- **WORK REQUEST**: Repeat only the lines below from the one containing "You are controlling" through the one containing "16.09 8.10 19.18", inclusive, exactly as written.

[Start of section]

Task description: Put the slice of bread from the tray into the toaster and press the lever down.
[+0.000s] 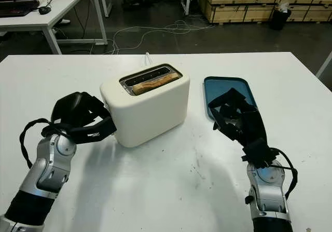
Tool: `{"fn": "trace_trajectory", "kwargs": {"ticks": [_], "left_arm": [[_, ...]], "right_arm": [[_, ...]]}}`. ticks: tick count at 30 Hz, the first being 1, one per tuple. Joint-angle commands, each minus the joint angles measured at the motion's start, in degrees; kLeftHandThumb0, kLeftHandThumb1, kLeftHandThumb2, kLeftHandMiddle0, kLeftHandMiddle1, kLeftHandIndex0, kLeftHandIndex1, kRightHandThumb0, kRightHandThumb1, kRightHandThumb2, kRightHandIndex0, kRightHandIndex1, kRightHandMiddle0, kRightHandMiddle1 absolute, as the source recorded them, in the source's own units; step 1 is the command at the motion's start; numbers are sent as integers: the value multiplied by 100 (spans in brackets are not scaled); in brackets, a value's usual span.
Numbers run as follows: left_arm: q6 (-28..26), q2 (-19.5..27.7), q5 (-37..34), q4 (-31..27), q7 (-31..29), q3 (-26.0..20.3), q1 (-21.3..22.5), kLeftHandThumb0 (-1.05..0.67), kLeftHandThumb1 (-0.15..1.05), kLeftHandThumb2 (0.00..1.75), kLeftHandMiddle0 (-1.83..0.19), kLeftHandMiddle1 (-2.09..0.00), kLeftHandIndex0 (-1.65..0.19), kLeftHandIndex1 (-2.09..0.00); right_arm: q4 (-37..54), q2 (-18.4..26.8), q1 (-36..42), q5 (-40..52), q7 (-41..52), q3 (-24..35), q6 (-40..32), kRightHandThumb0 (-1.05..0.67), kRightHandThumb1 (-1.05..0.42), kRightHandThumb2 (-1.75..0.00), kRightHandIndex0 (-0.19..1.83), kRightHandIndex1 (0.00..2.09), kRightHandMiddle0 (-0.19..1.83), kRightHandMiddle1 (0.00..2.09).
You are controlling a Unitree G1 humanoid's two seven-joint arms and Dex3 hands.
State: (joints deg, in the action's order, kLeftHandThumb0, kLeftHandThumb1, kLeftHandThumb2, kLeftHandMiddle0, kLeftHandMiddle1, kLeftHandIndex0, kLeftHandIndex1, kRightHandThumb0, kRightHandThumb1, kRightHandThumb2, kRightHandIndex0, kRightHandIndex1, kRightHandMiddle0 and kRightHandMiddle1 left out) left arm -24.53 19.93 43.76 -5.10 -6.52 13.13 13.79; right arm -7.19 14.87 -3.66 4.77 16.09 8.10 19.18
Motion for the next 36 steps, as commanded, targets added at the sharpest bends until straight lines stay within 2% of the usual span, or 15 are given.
{"fn": "trace_trajectory", "kwargs": {"ticks": [1, 5, 7, 9, 10, 11, 12, 13, 15, 20, 25, 31, 36], "left_arm": [[-210, -140, -203, 298, -1317, 991, -595, 11, 92, 22, -99, -107, -135, -11], [-145, 135, -413, -629, -1547, 861, -671, 17, 92, 22, -90, -145, -136, -21], [98, 243, -523, -1050, -1427, 686, -740, 19, 92, 20, -89, -142, -132, -21], [453, 194, -641, -1432, -903, 398, -871, 20, 91, 18, -99, -148, -137, -28], [578, 144, -717, -1568, -658, 259, -921, 19, 90, 21, -99, -151, -133, -40], [754, 77, -842, -1662, -387, 90, -956, 17, 89, 28, -97, -157, -122, -61], [946, 30, -983, -1712, -158, -71, -972, 13, 85, 45, -94, -167, -102, -100], [1110, -1, -1102, -1732, 18, -194, -980, 12, 82, 56, -93, -171, -89, -123], [1421, -76, -1292, -1682, 410, -443, -960, 8, 78, 69, -96, -174, -76, -145], [1525, 31, -1164, -1597, 776, -799, -893, 3, 76, 70, -95, -175, -71, -150], [1430, 426, -1085, -1639, 420, -1131, -948, 3, 90, 38, -90, -175, -70, -153], [1550, 1040, -926, -1593, 139, -1475, -953, 4, 92, 15, -85, -175, -75, -152], [1607, 1484, -904, -1582, -210, -1636, -970, 0, 92, 7, -84, -171, -81, -140]], "right_arm": [[78, 55, -29, 4, 39, -20, 133, -45, -92, -37, 87, 175, 54, 175], [121, 48, -11, 12, 39, -28, 105, -45, -92, -37, 87, 175, 54, 175], [109, 27, -9, 27, 37, -27, 143, -45, -92, -37, 87, 175, 53, 175], [45, -33, -33, 103, 55, -19, 245, -43, -92, -36, 87, 175, 53, 175], [17, -58, -48, 131, 62, -19, 272, -43, -92, -36, 87, 175, 53, 175], [-49, -91, -78, 181, 95, -20, 333, -43, -92, -35, 87, 175, 53, 175], [-123, -118, -114, 247, 146, -24, 389, -43, -92, -35, 87, 175, 52, 175], [-186, -139, -144, 304, 192, -27, 431, -42, -92, -36, 87, 175, 51, 175], [-315, -198, -220, 321, 207, -35, 482, -43, -92, -35, 86, 175, 49, 175], [-697, -200, -496, 67, -47, 41, 513, -46, -92, -35, 85, 175, 53, 170], [-1251, 115, -857, 203, 17, 295, 545, -44, -92, -30, 79, 175, 53, 165], [-2112, 761, -1392, -27, 154, 414, 975, -47, -92, -32, 81, 175, 61, 147], [-2673, 1360, -1800, -442, 205, 290, 1253, -51, -92, -35, 77, 175, 50, 172]]}}
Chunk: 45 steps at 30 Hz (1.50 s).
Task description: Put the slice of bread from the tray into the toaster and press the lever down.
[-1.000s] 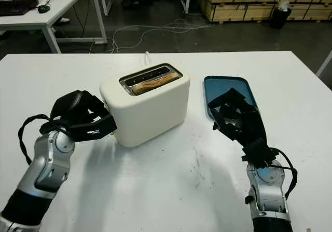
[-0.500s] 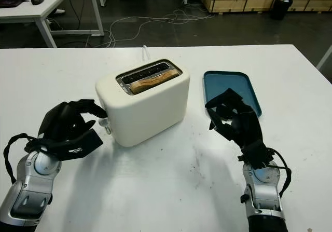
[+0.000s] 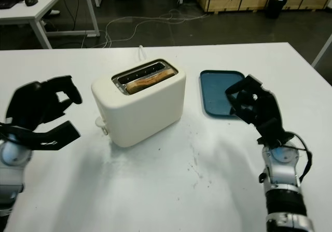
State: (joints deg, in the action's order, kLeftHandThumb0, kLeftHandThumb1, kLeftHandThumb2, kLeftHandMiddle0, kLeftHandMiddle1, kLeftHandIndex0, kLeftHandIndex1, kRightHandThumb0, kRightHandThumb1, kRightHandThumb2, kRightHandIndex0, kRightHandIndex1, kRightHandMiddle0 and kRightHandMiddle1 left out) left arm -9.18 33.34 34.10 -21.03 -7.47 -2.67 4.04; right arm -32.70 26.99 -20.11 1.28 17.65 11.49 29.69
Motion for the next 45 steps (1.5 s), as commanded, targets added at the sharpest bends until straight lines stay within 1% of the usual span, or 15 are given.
{"fn": "trace_trajectory", "kwargs": {"ticks": [1, 3, 5, 9, 14, 16, 19, 24, 31, 34, 36, 40, 42, 44, 45], "left_arm": [[68, 226, 100, 10, -190, -62, -4, -1, 92, 5, -84, -170, -82, -138], [-10, 418, 243, -22, -395, -68, -26, -3, 92, 3, -84, -168, -84, -133], [-55, 549, 338, -30, -557, -91, -48, -6, 92, 1, -85, -164, -87, -125], [16, 526, 392, 47, -549, -66, -81, -5, 92, 1, -84, -169, -90, -123], [65, 347, 454, 197, -447, 131, -29, -5, 92, 4, -84, -174, -89, -126], [63, 256, 498, 250, -420, 204, -6, -5, 92, 5, -84, -174, -88, -128], [49, 159, 560, 313, -393, 268, 19, -5, 92, 6, -84, -175, -88, -129], [125, 107, 574, 400, -304, 283, 24, -5, 92, 9, -87, -175, -87, -134], [175, 91, 590, 459, -215, 294, 24, -5, 92, 11, -86, -175, -82, -143], [184, 84, 611, 475, -177, 307, 30, -6, 92, 11, -87, -175, -82, -143], [204, 90, 605, 481, -146, 312, 32, -4, 92, 10, -88, -175, -82, -144], [125, 98, 600, 446, -198, 321, 36, -4, 92, 10, -89, -175, -81, -144], [134, 102, 578, 439, -202, 313, 30, -4, 92, 11, -88, -175, -81, -144], [146, 104, 571, 445, -192, 308, 26, -4, 92, 11, -88, -175, -81, -144], [150, 105, 580, 449, -179, 308, 24, -4, 92, 11, -89, -175, -81, -145]], "right_arm": [[-217, 229, -220, -134, 84, -72, 289, -51, -92, -36, 76, 175, 50, 173], [-412, 406, -371, -212, 153, -135, 454, -51, -92, -37, 76, 175, 50, 174], [-467, 589, -493, -372, 174, -231, 463, -54, -92, -38, 74, 175, 49, 174], [-428, 740, -622, -561, 176, -392, 407, -58, -92, -39, 73, 175, 50, 175], [-588, 756, -774, -766, 151, -617, 711, -60, -92, -41, 75, 175, 50, 175], [-578, 755, -800, -825, 159, -693, 683, -59, -92, -42, 74, 175, 51, 172], [-554, 747, -822, -876, 179, -765, 614, -57, -92, -42, 75, 175, 55, 161], [-500, 710, -797, -907, 127, -832, 530, -56, -92, -42, 77, 175, 56, 168], [-513, 653, -759, -835, 156, -840, 532, -50, -92, -41, 80, 175, 60, 159], [-503, 653, -742, -854, 146, -847, 543, -48, -92, -41, 80, 175, 66, 142], [-516, 665, -736, -861, 159, -852, 545, -48, -92, -42, 79, 175, 69, 135], [-518, 680, -729, -890, 138, -862, 560, -48, -92, -43, 79, 175, 69, 135], [-537, 681, -733, -887, 136, -866, 612, -48, -92, -44, 79, 175, 66, 144], [-588, 684, -749, -890, 137, -875, 667, -47, -92, -44, 79, 175, 64, 146], [-608, 680, -755, -882, 143, -876, 685, -48, -92, -45, 79, 175, 66, 140]]}}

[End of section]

- **RESULT**:
You are controlling a Unitree G1 humanoid's two seven-joint arms and Dex3 hands.
State: (joints deg, in the action's order, kLeftHandThumb0, kLeftHandThumb1, kLeftHandThumb2, kLeftHandMiddle0, kLeftHandMiddle1, kLeftHandIndex0, kLeftHandIndex1, kRightHandThumb0, kRightHandThumb1, kRightHandThumb2, kRightHandIndex0, kRightHandIndex1, kRightHandMiddle0 and kRightHandMiddle1 left out) left arm -24.53 19.93 43.76 -5.10 -6.52 13.13 13.79; right arm -7.19 14.87 -3.66 4.77 16.09 8.10 19.18

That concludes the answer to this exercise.